I was also looking fo rthe same thing. tmtuning has the chrome ones and http://www.goingfast.com also has both matte look and chrome.
I am still looking for handles though.


----------



## Uberhare (Jul 30, 2003)

The ones they sell are for the C6 body, not the C5.


----------



## K04A1 (Sep 1, 2004)

*Re: (Uberhare)*


_Quote, originally posted by *Uberhare* »_The ones they sell are for the C6 body, not the C5.

Just noticed that too. Sorry.


----------



## Uberhare (Jul 30, 2003)

*Re: (K04A1)*

I was quite disappointed. Oh well, the search continues.....


----------



## fourpointwo (Sep 13, 2006)

Yeah, the chrome ones are ugly i want the matte finish too damn it!
Hey Uberhare, do you have pics of your Audi90. I'm thinking of getting one for a project car... well, it's either the Audi 90 or a Mk i gti.


_Modified by fourpointwo at 2:55 PM 3/8/2007_


----------



## Uberhare (Jul 30, 2003)

Yeah. See below. I love this little car. H&R sport springs and a performance muffler installed. Nothing sounds better than a 5-cylinder!:


----------



## fourpointwo (Sep 13, 2006)

Yeah. I like that a lot. Maybe black, with dark tint and some BBS would be savage. What kind of problems you got with it?


----------



## Uberhare (Jul 30, 2003)

Problems? With this car? Hah!!
Noisey lifters (very common problem)
Bad coolant temp sending unit
Bad thermostat
driveline bushing are bad
crankcase vent hose was collapsed
Suspension bushings are starting to go bad
Other than that it's a great car, especially in the winter. Very good gas mileage and lots of low end torque. My car was neglected by the previous owners, so I'm trying to fix all the small problems that popped up. My next big project on this car are new brakes and timing belt replacement.


----------



## fourpointwo (Sep 13, 2006)

Oooh.
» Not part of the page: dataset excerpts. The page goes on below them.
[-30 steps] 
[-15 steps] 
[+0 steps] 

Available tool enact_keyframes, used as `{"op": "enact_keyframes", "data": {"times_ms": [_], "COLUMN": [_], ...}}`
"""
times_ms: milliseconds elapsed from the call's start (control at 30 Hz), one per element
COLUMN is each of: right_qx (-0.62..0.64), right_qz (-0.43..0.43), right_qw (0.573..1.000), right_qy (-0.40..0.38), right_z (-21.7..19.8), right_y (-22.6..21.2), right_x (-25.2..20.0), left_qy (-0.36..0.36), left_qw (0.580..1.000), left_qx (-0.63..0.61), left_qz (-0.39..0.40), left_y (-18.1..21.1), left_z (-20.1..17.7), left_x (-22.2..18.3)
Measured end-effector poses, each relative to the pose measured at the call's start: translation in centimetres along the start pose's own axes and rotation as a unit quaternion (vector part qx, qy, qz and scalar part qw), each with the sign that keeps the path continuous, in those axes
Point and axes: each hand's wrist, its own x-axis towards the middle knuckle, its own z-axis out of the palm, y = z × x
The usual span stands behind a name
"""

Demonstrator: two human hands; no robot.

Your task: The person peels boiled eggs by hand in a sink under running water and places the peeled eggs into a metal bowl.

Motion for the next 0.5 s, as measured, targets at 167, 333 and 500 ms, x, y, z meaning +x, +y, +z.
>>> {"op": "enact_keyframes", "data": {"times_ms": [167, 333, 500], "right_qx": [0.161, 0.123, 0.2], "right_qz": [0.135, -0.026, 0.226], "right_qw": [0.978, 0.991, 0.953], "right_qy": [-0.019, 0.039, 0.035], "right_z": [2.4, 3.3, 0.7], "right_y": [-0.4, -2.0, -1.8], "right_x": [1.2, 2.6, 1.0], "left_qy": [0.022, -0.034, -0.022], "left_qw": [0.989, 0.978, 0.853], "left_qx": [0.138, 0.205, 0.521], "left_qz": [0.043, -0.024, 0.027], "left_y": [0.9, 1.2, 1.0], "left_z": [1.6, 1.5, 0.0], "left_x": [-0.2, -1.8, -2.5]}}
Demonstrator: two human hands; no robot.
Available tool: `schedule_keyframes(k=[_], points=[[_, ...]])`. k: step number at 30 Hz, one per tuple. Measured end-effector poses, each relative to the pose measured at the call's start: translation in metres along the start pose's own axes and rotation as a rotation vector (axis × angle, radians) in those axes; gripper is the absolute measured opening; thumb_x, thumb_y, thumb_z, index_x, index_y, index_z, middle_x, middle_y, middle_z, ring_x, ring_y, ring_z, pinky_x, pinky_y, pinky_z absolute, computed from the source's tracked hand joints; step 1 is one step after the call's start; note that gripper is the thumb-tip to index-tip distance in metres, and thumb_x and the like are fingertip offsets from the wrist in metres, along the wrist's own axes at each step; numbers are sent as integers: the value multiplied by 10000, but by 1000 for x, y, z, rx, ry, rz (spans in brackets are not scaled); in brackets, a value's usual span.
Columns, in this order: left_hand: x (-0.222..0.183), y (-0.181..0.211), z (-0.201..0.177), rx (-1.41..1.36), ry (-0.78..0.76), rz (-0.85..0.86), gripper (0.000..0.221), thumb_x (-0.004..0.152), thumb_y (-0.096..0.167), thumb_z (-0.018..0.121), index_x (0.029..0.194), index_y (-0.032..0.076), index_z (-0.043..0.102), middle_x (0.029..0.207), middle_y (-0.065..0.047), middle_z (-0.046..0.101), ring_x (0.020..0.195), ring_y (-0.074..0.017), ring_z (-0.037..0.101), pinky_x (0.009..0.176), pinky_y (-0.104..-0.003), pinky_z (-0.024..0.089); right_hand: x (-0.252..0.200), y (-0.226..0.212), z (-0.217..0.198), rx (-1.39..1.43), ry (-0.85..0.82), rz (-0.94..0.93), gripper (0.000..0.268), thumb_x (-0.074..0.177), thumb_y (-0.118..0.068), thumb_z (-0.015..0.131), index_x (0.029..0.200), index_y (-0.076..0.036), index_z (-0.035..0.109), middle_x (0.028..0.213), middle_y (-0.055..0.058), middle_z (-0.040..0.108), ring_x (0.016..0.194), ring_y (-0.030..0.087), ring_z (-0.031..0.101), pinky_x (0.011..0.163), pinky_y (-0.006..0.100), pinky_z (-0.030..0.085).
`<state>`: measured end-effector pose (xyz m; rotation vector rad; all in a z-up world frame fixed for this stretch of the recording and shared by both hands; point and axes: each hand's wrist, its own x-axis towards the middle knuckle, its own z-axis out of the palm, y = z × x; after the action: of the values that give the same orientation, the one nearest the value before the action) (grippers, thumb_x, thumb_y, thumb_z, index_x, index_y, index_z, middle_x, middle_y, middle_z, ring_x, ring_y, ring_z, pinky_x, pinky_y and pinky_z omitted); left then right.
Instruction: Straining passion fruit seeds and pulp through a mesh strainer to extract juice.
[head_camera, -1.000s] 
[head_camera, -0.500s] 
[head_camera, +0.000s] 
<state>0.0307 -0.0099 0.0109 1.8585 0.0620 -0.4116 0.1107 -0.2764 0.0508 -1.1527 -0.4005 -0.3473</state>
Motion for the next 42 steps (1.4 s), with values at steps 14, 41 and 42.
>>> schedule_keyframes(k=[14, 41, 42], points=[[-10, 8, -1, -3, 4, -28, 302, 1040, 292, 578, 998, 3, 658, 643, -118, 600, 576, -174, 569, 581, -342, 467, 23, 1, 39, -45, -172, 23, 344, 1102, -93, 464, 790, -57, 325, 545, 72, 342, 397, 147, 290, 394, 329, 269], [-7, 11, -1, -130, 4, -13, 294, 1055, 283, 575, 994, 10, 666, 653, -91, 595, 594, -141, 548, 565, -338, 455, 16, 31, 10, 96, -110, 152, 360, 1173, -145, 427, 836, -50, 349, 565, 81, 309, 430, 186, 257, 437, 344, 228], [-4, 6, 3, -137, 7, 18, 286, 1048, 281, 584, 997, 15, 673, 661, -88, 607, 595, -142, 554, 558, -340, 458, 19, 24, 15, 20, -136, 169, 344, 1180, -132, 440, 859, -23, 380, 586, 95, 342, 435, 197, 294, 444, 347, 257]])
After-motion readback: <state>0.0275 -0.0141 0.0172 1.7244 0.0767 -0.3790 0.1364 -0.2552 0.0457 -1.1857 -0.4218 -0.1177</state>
That sounds fun. Keep us posted =x


----------



## K04A1 (Sep 1, 2004)

*Re: (fourpointwo)*

I checked the dealer today while i was there and they once again told me that they cant sell the damn covers separate and the price for the mirrors is around $674 each







Their price for allroad door blades was $1300 plus tax







sweet mother of god.


----------



## fourpointwo (Sep 13, 2006)

Ima bout to rob a audi parts shop =D


----------



## Uberhare (Jul 30, 2003)

*Re: (K04A1)*

Hey, it's an expensive boat ticket from Germany to the US.


----------